The $10 million project involves widening the turf and dirt racing surfaces, removing one corner of the clubhouse, and relocating the paddock. The commission voted 4-3 to allow the project to begin, even though Magna officials said they had obtained only one of four permits needed to complete the work.

Under the plans, Laurel will close Monday for training, and most horses, trainers, and their employees will be relocated to Bowie, Pimlico, and Timonium for training.

Dale Capuano, a Laurel trainer and member of the Maryland Thoroughbred Horsemen's Association, said the logistics of moving entire operations on such short notice was a "nightmare."

Also at the meeting, Tom Chuckas Jr., the chief executive of Rosecroft Raceway, told commissioners that the harness track is on the verge of going out of business due to a simulcasting dispute between Rosecroft and the MJC.

Chuckas and other Rosecroft officials appeared before the commission asking for the right to offer simulcasting of Thoroughbred races at Rosecroft without compensating the state's Thoroughbred factions.

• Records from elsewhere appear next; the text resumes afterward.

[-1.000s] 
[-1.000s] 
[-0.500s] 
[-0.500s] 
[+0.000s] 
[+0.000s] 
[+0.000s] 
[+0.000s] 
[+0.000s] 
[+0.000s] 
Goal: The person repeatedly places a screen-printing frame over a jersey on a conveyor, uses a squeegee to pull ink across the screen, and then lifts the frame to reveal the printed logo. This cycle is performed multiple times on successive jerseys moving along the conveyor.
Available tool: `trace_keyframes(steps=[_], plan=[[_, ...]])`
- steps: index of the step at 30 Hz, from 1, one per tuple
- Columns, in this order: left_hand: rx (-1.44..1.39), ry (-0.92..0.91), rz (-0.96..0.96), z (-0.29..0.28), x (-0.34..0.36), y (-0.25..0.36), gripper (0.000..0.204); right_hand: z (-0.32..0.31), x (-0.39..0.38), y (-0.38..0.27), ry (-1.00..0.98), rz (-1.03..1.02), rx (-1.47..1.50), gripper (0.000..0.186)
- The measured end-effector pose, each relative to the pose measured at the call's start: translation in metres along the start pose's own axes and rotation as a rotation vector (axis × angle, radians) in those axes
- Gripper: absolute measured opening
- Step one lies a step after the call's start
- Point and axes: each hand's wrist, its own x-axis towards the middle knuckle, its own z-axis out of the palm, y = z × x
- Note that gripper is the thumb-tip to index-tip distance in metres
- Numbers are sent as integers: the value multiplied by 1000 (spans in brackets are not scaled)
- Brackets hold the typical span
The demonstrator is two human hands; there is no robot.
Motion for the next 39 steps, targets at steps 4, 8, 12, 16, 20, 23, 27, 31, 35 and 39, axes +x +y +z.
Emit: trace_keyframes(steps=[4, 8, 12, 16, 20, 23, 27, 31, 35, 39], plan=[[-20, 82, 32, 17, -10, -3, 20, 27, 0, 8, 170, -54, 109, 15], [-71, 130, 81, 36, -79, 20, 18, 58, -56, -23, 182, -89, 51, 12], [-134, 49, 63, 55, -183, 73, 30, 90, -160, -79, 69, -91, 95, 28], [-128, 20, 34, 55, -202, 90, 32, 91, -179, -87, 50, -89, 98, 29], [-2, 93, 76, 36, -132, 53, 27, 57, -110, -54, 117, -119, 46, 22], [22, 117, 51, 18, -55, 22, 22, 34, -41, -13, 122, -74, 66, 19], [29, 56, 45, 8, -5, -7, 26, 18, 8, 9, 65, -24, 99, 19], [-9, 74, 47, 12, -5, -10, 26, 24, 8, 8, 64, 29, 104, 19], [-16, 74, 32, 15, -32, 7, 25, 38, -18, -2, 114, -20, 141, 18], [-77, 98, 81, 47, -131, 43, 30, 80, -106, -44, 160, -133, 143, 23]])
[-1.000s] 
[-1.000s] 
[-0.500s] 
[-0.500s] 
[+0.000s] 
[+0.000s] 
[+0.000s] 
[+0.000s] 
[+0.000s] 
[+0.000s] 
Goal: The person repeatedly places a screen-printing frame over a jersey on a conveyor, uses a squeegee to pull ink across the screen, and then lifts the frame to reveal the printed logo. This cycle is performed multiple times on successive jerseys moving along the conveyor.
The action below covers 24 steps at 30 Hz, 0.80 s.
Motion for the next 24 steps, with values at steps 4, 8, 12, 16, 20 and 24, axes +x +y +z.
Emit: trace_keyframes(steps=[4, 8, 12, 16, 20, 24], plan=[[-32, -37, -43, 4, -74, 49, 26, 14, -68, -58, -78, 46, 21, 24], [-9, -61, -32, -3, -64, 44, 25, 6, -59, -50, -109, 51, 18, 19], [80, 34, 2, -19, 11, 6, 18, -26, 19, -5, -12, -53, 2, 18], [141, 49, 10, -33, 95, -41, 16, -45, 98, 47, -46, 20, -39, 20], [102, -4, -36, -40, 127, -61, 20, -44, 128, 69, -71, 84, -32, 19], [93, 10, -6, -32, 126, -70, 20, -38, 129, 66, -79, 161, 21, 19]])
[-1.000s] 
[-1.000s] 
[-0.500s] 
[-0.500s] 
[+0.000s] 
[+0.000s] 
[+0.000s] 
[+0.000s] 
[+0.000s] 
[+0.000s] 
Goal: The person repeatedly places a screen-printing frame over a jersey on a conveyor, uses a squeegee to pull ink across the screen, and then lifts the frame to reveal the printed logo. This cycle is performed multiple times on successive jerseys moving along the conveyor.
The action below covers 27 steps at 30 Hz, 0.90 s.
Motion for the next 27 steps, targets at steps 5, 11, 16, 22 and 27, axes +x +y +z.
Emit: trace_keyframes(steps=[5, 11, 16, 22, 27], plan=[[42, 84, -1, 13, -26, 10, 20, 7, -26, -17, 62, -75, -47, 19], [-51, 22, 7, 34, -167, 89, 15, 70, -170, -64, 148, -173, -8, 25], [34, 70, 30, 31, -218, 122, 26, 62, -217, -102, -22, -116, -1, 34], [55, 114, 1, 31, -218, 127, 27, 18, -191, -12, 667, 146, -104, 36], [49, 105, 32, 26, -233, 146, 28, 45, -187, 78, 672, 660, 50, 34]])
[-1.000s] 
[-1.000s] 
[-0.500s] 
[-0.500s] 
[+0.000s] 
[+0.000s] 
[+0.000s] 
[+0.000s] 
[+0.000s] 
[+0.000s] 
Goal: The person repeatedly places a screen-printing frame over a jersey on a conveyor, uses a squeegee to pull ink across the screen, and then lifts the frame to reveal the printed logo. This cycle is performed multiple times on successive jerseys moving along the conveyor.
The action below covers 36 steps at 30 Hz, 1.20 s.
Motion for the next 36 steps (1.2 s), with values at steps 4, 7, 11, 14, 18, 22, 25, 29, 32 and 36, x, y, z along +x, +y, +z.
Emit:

Commissioners did not rule on Rosecroft's request. Instead, they voted to take up the issue again next week at a meeting to be scheduled.

In the meantime, they said they would hire a financial expert to determine the impact of the simulcasting issue on the bottom lines of the Standardbred and Thoroughbred industries.

Since April 19, Rosecroft and the Thoroughbred breeders, horsemen, and track owners have been locked in the dispute. Rosecroft has not offered Thoroughbred simulcasting, and Pimlico and Laurel Park have been closing at 6:15 p.m., before the harness races begin.

The dispute has cost the Maryland Jockey Club $1.6 million in revenue and Rosecroft $1.7 million in revenue. Last year, Rosecroft lost $1.4 million, Chuckas told commissioners.

"Everyone's a loser," Chuckas said. "We constantly fight among ourselves. No one wins."